What you will do:
The data is to be repeated exactly, with the images removed.

Information provided:

---------------

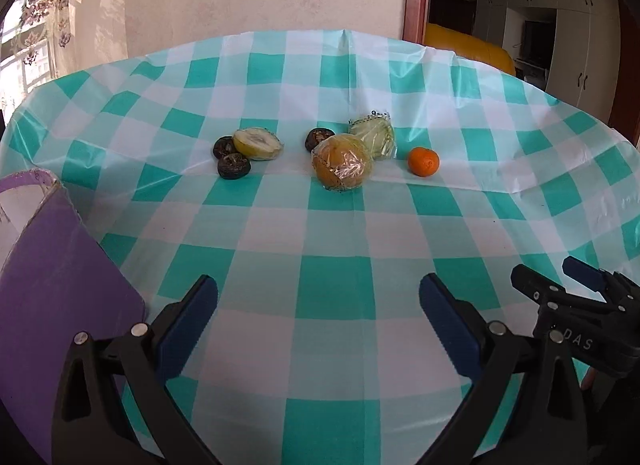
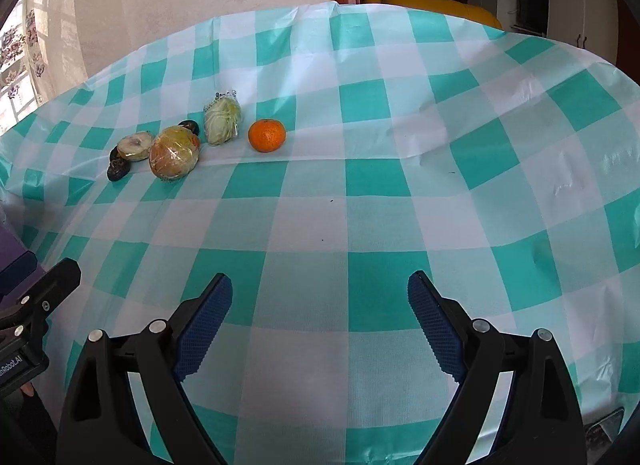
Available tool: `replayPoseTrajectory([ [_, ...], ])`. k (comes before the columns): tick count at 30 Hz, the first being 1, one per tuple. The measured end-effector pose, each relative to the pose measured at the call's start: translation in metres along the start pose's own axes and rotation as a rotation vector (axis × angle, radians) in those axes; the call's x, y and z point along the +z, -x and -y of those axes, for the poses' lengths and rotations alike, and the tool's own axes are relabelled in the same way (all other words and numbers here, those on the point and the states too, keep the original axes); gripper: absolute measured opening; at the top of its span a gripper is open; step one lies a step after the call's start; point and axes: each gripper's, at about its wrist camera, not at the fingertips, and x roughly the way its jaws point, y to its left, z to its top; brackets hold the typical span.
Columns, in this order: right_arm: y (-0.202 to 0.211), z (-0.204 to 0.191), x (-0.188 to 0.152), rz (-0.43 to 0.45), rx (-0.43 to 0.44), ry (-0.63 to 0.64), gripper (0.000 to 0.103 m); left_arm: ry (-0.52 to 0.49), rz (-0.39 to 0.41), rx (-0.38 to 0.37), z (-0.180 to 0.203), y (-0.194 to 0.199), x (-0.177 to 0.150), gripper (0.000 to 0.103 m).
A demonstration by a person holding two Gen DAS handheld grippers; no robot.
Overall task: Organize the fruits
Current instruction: 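Move both grippers back over the remaining fruits on the cloth, then grasp the small tangerine with the right gripper while the left grasps the wrapped pomelo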
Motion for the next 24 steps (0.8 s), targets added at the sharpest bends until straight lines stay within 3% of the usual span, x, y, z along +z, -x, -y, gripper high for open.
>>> replayPoseTrajectory([
  [4,-0.021,-0.004,0.026,0.034,0.01,0.05,0.085,0.093,-0.044,-0.034,-0.007,-0.035,0.014,0.101],
  [11,-0.073,-0.022,0.076,-0.005,0.058,0.12,0.073,0.221,-0.047,-0.074,-0.019,-0.059,0.03,0.101],
  [21,-0.131,-0.044,0.122,-0.074,0.111,0.118,0.063,0.215,-0.071,-0.106,-0.018,-0.098,0.062,0.101],
  [24,-0.14,-0.048,0.125,-0.112,0.077,0.119,0.05,0.208,-0.081,-0.108,-0.013,-0.112,0.072,0.101],
])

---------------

Written response:
Available tool: `replayPoseTrajectory([ [_, ...], ])`. k (comes before the columns): tick count at 30 Hz, the first being 1, one per tuple. The measured end-effector pose, each relative to the pose measured at the call's start: translation in metres along the start pose's own axes and rotation as a rotation vector (axis × angle, radians) in those axes; the call's x, y and z point along the +z, -x and -y of those axes, for the poses' lengths and rotations alike, and the tool's own axes are relabelled in the same way (all other words and numbers here, those on the point and the states too, keep the original axes); gripper: absolute measured opening; at the top of its span a gripper is open; step one lies a step after the call's start; point and axes: each gripper's, at about its wrist camera, not at the fingertips, and x roughly the way its jaws point, y to its left, z to its top; brackets hold the typical span.
Columns, in this order: right_arm: y (-0.202 to 0.211), z (-0.204 to 0.191), x (-0.188 to 0.152), rz (-0.43 to 0.45), rx (-0.43 to 0.44), ry (-0.63 to 0.64), gripper (0.000 to 0.103 m); left_arm: ry (-0.52 to 0.49), rz (-0.39 to 0.41), rx (-0.38 to 0.37), z (-0.180 to 0.203), y (-0.194 to 0.199), x (-0.177 to 0.150), gripper (0.000 to 0.103 m).
A demonstration by a person holding two Gen DAS handheld grippers; no robot.
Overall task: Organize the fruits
Current instruction: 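Move both grippers back over the remaining fruits on the cloth, then grasp the small tangerine with the right gripper while the left grasps the wrapped pomelo
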Motion for the next 24 steps (0.8 s), targets added at the sharpest bends until straight lines stay within 3% of the usual span, x, y, z along +z, -x, -y, gripper high for open.
>>> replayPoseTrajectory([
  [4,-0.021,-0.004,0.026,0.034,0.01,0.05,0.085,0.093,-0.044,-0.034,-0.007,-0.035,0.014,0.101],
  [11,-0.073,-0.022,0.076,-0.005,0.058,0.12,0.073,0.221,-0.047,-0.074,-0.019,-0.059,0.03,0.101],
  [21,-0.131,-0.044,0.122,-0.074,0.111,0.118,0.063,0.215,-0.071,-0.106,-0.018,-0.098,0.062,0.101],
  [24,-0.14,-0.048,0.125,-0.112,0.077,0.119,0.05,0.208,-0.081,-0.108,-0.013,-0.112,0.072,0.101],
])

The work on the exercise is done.